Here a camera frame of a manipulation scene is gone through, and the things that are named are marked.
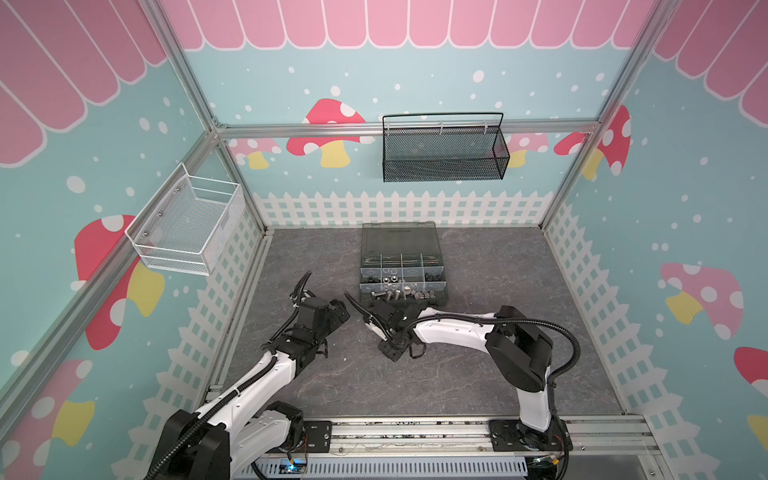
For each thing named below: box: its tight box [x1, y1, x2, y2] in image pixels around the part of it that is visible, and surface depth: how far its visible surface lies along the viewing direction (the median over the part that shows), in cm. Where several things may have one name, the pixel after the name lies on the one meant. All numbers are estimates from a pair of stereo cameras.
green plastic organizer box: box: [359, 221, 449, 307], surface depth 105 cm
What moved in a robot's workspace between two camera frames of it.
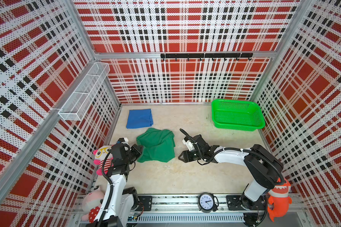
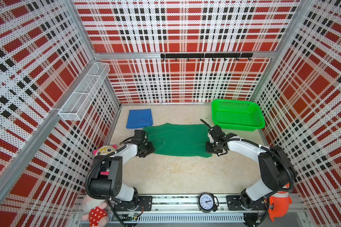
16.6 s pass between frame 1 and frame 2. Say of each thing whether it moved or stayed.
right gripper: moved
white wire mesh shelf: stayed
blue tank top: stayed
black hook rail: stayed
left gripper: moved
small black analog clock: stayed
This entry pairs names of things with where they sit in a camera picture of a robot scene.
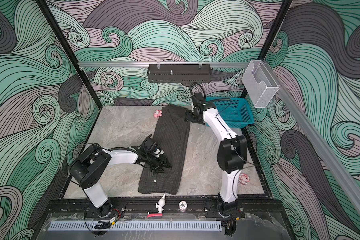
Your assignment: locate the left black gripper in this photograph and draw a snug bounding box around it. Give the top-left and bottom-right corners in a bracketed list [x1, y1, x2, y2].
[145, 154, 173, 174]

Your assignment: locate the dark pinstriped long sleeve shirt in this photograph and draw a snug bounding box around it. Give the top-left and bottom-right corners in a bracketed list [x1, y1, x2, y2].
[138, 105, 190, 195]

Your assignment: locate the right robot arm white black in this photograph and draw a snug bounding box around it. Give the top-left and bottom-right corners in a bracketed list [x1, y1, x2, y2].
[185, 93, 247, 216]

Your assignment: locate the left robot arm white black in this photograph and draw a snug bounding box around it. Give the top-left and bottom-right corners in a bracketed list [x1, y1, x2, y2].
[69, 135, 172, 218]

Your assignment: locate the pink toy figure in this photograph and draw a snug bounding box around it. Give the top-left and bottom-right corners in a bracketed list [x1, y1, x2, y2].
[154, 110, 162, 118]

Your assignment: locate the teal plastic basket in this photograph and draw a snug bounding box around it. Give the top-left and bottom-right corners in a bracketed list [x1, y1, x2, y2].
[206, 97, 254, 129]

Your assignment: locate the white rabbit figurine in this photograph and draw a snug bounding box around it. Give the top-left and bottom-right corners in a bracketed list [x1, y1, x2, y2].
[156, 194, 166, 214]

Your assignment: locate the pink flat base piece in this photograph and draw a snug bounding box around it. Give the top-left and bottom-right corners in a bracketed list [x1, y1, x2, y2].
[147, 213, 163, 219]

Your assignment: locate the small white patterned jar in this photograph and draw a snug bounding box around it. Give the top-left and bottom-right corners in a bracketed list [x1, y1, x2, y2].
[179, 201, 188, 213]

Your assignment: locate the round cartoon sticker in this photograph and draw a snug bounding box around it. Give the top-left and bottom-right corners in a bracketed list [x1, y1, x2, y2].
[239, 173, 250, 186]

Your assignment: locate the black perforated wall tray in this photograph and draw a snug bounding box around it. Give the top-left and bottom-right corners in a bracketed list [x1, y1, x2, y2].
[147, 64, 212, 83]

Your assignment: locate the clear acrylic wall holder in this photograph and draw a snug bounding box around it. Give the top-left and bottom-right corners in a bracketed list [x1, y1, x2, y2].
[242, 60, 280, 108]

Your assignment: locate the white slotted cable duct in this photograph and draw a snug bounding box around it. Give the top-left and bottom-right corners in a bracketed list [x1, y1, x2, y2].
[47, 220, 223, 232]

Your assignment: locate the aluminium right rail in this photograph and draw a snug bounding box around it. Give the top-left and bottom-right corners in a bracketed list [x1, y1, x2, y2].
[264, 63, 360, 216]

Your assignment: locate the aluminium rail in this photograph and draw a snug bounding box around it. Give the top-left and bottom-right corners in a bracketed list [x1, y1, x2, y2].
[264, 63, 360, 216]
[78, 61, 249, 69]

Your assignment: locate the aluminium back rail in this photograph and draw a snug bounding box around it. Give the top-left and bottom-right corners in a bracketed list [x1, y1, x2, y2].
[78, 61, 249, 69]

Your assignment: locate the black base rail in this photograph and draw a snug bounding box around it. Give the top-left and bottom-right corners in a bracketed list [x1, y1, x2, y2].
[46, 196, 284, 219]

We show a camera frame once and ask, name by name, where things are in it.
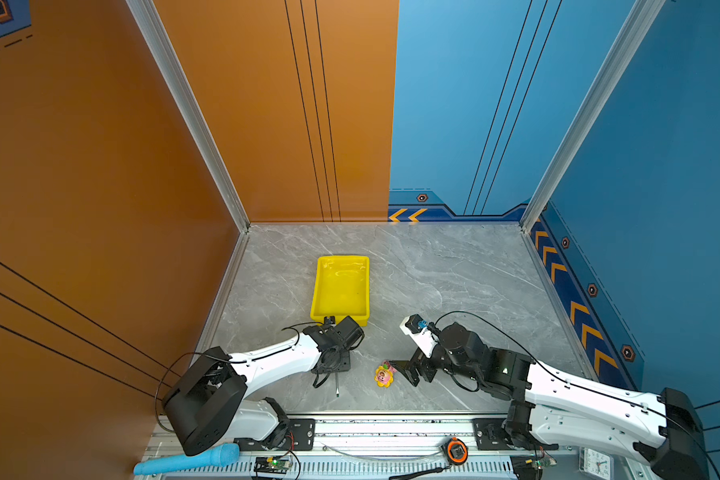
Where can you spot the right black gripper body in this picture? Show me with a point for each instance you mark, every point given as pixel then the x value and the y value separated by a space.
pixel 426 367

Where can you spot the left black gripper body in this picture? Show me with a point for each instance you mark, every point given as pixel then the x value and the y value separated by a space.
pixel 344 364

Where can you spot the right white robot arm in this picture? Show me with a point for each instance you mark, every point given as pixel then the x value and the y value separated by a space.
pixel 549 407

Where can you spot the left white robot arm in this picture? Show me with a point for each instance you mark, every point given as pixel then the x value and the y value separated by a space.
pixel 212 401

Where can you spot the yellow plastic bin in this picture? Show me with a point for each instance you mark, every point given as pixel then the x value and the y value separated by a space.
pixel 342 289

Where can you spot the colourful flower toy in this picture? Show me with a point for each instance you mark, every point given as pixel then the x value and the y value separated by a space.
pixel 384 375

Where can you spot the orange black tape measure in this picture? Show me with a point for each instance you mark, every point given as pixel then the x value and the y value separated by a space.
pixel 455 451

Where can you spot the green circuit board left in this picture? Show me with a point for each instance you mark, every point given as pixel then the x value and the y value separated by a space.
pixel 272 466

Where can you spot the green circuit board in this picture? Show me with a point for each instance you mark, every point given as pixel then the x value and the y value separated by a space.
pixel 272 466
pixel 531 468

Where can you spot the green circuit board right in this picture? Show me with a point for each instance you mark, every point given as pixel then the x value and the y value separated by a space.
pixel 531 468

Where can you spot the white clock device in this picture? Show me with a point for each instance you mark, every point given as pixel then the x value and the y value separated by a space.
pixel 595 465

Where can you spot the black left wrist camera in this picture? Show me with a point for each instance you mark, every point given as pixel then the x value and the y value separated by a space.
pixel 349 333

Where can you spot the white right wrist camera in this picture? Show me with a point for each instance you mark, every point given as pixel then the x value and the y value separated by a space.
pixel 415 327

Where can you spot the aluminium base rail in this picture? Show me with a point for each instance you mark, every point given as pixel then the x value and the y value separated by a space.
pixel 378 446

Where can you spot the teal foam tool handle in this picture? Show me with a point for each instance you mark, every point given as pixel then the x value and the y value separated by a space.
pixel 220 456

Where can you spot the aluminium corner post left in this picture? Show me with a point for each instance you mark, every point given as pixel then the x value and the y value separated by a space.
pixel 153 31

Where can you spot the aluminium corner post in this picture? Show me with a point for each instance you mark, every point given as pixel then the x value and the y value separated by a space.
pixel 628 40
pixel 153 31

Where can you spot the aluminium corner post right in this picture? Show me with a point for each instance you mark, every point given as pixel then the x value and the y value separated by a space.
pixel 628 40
:::::
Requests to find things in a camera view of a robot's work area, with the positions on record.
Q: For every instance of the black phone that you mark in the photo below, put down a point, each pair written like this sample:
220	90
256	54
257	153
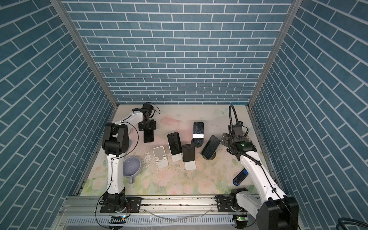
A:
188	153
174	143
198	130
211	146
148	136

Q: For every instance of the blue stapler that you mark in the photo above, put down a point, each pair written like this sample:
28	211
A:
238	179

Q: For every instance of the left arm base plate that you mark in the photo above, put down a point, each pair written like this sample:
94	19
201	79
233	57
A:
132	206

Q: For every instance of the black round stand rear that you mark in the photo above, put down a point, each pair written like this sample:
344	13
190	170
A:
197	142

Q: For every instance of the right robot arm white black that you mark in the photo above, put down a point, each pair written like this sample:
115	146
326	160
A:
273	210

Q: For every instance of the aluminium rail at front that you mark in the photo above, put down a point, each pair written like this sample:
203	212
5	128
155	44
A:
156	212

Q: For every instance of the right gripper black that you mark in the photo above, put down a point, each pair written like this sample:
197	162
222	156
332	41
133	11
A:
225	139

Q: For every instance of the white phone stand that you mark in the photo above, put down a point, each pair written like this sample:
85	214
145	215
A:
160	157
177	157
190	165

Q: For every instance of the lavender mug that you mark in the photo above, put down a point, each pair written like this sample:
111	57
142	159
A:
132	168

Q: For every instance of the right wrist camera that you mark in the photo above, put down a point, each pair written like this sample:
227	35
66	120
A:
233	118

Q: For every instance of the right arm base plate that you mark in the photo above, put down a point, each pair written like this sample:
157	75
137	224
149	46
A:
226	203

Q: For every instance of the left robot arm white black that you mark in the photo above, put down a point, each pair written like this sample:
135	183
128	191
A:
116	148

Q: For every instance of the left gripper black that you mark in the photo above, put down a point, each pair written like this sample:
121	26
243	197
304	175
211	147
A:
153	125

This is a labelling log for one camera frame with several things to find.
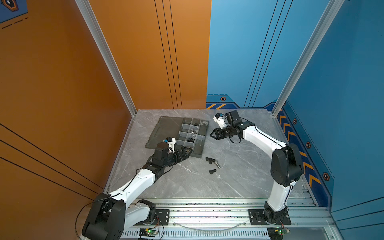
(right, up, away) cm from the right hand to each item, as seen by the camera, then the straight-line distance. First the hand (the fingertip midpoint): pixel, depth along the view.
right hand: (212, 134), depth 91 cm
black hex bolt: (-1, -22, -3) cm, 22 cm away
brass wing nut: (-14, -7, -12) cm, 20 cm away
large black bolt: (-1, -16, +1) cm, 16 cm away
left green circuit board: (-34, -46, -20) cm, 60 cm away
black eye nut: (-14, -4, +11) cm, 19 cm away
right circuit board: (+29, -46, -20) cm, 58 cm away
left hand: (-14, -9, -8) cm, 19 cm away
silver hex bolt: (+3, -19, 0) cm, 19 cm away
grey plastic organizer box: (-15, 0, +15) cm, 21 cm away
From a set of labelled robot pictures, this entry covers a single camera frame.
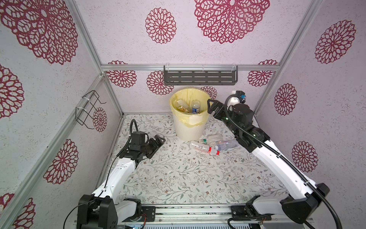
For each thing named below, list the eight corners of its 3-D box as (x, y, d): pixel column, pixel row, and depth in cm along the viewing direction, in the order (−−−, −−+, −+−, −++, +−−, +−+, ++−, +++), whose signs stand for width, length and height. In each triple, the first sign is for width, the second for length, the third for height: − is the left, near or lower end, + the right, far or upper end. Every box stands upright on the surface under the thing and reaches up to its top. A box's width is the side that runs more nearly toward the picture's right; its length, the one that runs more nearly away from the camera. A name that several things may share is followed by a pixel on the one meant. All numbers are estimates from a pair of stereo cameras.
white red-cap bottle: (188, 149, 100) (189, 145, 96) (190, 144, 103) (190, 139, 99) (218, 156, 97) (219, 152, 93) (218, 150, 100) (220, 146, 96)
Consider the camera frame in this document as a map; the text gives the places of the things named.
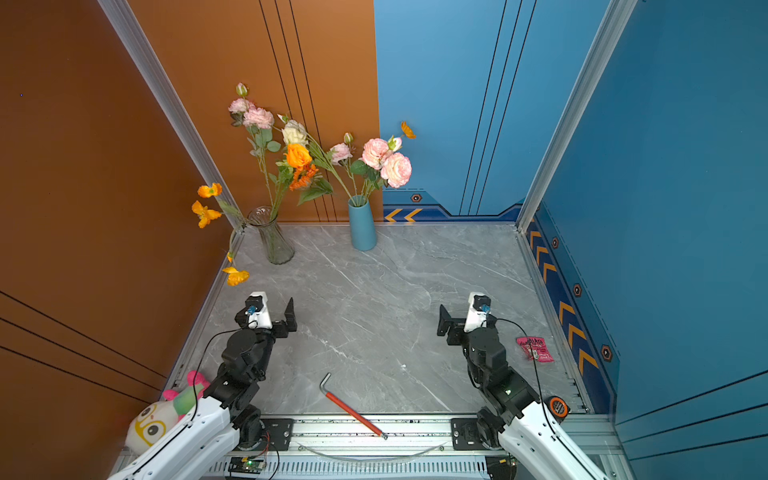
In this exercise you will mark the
:::::
Search the listing above for the string "blue". Copy every line that contains it.

blue tank top: stayed
Q: For every instance of the blue stapler that you mark in the photo above, put down a point, each pair written like this sample:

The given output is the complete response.